Assignment =>
Your reply should consist only of the lines from the one holding "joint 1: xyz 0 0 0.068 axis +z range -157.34" to the last line of the data below, written out exactly and without pictures.

Information supplied =>
★ ★ ★

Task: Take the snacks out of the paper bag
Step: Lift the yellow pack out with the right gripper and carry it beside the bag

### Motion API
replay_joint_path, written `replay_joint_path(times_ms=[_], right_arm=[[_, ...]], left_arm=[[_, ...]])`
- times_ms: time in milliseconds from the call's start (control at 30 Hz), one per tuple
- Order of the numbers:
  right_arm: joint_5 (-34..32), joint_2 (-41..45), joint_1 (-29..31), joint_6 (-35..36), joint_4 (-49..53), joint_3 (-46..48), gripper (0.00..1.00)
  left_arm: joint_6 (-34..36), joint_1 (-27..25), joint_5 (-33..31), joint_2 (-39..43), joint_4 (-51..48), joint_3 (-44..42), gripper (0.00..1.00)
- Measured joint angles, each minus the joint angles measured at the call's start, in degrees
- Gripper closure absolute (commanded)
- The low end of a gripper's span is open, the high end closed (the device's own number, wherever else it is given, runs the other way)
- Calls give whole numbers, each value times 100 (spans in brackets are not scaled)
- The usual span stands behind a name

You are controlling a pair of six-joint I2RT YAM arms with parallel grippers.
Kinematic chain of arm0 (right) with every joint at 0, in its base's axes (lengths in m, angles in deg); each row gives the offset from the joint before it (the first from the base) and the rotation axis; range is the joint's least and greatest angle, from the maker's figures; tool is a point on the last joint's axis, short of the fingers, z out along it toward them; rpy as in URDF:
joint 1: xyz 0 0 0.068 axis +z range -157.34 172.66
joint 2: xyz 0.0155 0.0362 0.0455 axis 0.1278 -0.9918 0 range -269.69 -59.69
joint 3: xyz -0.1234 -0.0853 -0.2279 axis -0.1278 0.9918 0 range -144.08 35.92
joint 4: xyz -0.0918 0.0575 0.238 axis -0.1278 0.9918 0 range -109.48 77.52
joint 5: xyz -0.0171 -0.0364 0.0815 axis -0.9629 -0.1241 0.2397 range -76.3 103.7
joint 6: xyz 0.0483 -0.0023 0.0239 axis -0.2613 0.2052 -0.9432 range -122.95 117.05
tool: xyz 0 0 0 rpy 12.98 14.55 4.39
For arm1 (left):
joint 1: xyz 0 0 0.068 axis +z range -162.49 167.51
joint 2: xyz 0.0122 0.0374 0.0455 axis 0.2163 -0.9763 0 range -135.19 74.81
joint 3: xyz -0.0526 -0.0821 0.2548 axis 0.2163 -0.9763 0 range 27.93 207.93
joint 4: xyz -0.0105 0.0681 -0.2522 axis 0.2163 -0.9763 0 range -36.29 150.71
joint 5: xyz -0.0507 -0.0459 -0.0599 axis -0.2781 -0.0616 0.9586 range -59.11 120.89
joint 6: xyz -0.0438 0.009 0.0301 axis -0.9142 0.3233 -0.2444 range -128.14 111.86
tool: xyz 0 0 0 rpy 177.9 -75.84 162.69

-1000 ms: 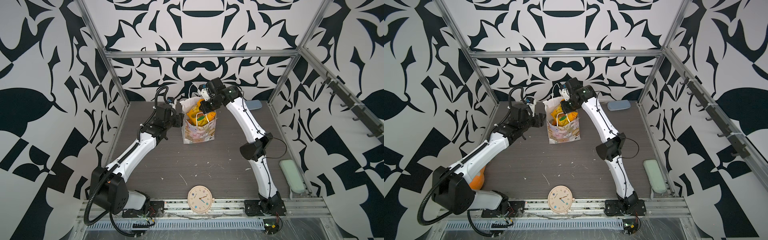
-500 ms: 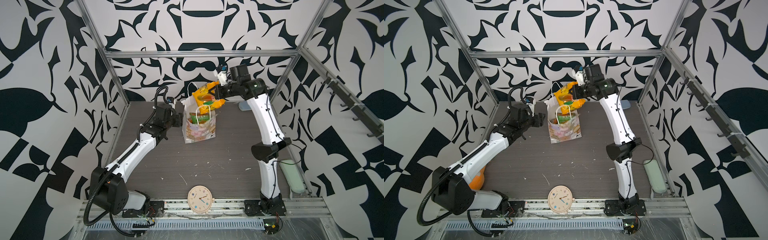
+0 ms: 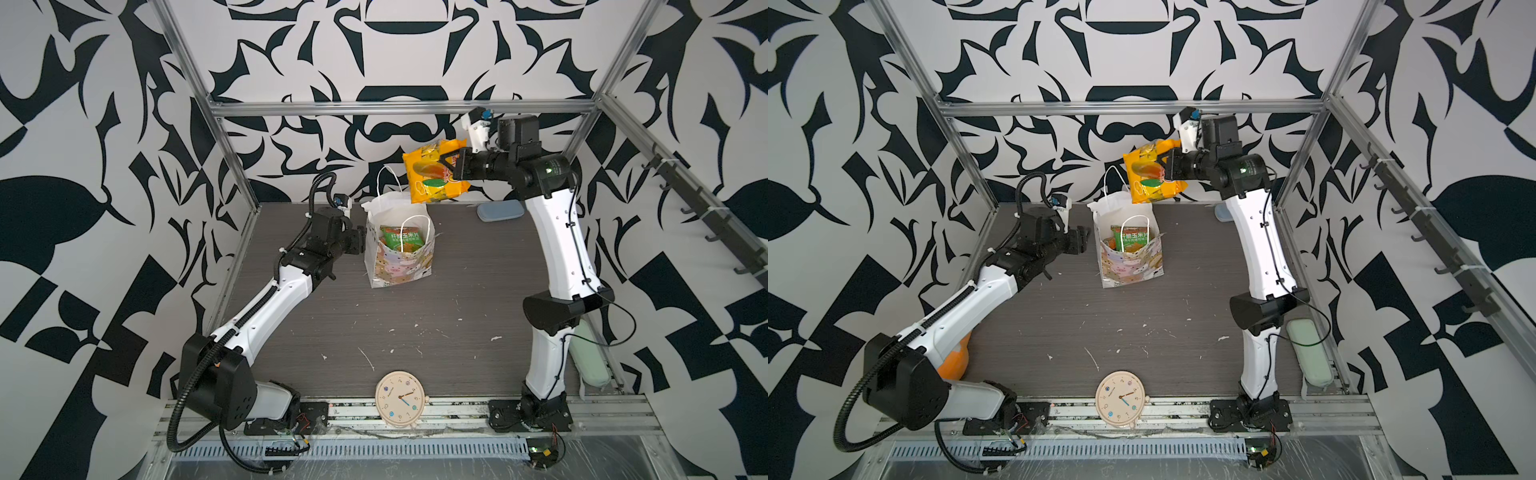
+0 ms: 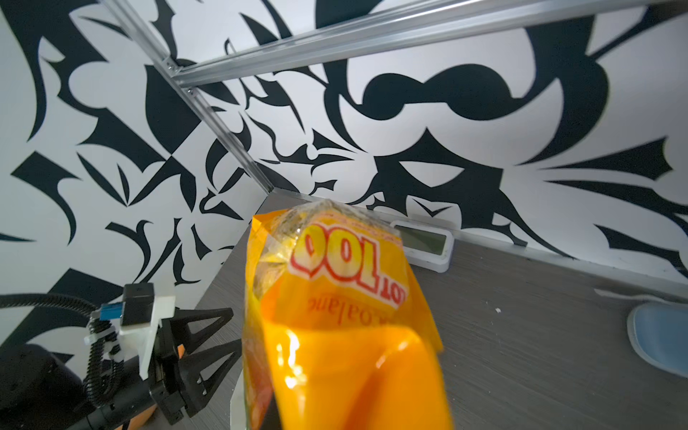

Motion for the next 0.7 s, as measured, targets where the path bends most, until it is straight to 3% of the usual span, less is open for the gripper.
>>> replay_joint_path(times_ms=[233,400,567,700], right_arm=[[-39,903,-1252,-111,-422,2057,100],[216,1377,-1646,-129,-916,4019,100],[658,927,-1611,-28,-1252,5158,100],[1084,267,-1633,186,-1307,5386,100]], left_arm=[[96,0,-116,365,142,-343,32],[120,0,-109,487,387,-640,32],[184,0,-87,487,411,-682,32],[203,0,-48,485,411,-680,32]])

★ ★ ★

Reply to the task =>
joint 1: xyz 0 0 0.068 axis +z range -157.34 172.66
joint 2: xyz 0.0155 0.0362 0.0455 axis 0.1278 -0.9918 0 range -269.69 -59.69
joint 3: xyz -0.1234 -0.0853 -0.2279 axis -0.1278 0.9918 0 range -144.08 35.92
joint 4: xyz -0.0918 0.0575 0.238 axis -0.1278 0.9918 0 range -109.48 77.52
joint 5: xyz -0.0171 -0.0364 0.0815 axis -0.9629 -0.1241 0.2397 range -76.3 103.7
joint 6: xyz 0.0483 -0.0023 0.0239 axis -0.2613 0.2052 -0.9432 range -122.95 117.05
tool: xyz 0 0 0 rpy 12.98 14.55 4.39
For arm1 (left):
joint 1: xyz 0 0 0.068 axis +z range -162.49 167.51
joint 2: xyz 0.0122 0.0374 0.0455 axis 0.2163 -0.9763 0 range -135.19 74.81
joint 3: xyz -0.0526 -0.0821 0.2548 axis 0.2163 -0.9763 0 range 27.93 207.93
joint 4: xyz -0.0105 0.0681 -0.2522 axis 0.2163 -0.9763 0 range -36.29 150.71
joint 5: xyz -0.0507 -0.0459 -0.0599 axis -0.2781 -0.0616 0.9586 range -59.11 120.89
joint 6: xyz -0.0438 0.009 0.0301 axis -0.9142 0.3233 -0.2444 range -128.14 111.86
tool: xyz 0 0 0 rpy 177.9 -75.84 162.69

-1000 ms: 
-500 ms: 
+0 ms: 
+0 ms: 

Motion for the next 0.7 s, as measured, targets where the path bends most, until it is straight to 3% of the usual span, less is open for the gripper.
>>> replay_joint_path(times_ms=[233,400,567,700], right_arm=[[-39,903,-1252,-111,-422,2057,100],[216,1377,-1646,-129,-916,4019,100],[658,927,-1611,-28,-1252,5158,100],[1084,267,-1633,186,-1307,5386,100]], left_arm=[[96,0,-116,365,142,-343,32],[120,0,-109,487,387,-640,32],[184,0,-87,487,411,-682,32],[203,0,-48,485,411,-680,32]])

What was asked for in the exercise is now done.